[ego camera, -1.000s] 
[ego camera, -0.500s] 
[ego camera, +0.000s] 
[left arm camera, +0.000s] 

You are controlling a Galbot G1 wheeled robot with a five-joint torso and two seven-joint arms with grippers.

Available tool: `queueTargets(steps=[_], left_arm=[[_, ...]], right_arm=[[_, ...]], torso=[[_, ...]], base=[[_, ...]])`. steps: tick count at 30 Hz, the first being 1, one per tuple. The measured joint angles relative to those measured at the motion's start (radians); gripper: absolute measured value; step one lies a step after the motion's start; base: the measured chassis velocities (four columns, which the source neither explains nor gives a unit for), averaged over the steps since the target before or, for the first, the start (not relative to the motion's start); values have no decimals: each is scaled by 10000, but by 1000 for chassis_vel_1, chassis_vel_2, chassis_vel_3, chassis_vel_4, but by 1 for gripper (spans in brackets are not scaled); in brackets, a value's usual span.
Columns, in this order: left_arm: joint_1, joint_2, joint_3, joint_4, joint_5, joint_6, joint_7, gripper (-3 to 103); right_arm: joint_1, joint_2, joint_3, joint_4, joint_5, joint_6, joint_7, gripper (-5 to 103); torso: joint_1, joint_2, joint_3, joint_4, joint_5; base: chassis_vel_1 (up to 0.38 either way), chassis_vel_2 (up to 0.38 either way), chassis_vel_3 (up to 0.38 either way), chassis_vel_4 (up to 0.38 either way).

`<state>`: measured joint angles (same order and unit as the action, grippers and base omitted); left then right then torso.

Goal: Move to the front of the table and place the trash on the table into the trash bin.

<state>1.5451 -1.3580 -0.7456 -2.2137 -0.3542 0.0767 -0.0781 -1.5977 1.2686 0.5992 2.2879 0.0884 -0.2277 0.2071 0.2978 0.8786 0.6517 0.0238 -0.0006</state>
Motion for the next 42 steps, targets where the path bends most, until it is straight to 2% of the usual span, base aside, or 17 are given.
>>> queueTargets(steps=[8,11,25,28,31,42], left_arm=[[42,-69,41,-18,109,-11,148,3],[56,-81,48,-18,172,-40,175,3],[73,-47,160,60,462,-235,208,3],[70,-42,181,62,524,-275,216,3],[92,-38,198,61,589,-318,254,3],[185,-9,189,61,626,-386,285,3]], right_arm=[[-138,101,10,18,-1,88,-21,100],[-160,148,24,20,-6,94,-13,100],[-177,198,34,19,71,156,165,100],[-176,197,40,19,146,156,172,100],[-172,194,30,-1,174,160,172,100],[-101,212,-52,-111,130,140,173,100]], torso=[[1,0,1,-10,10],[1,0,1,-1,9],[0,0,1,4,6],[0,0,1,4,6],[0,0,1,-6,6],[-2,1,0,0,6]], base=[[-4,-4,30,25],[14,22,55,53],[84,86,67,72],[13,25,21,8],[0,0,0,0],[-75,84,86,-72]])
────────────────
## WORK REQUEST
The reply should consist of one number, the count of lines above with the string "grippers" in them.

## OUTPUT
2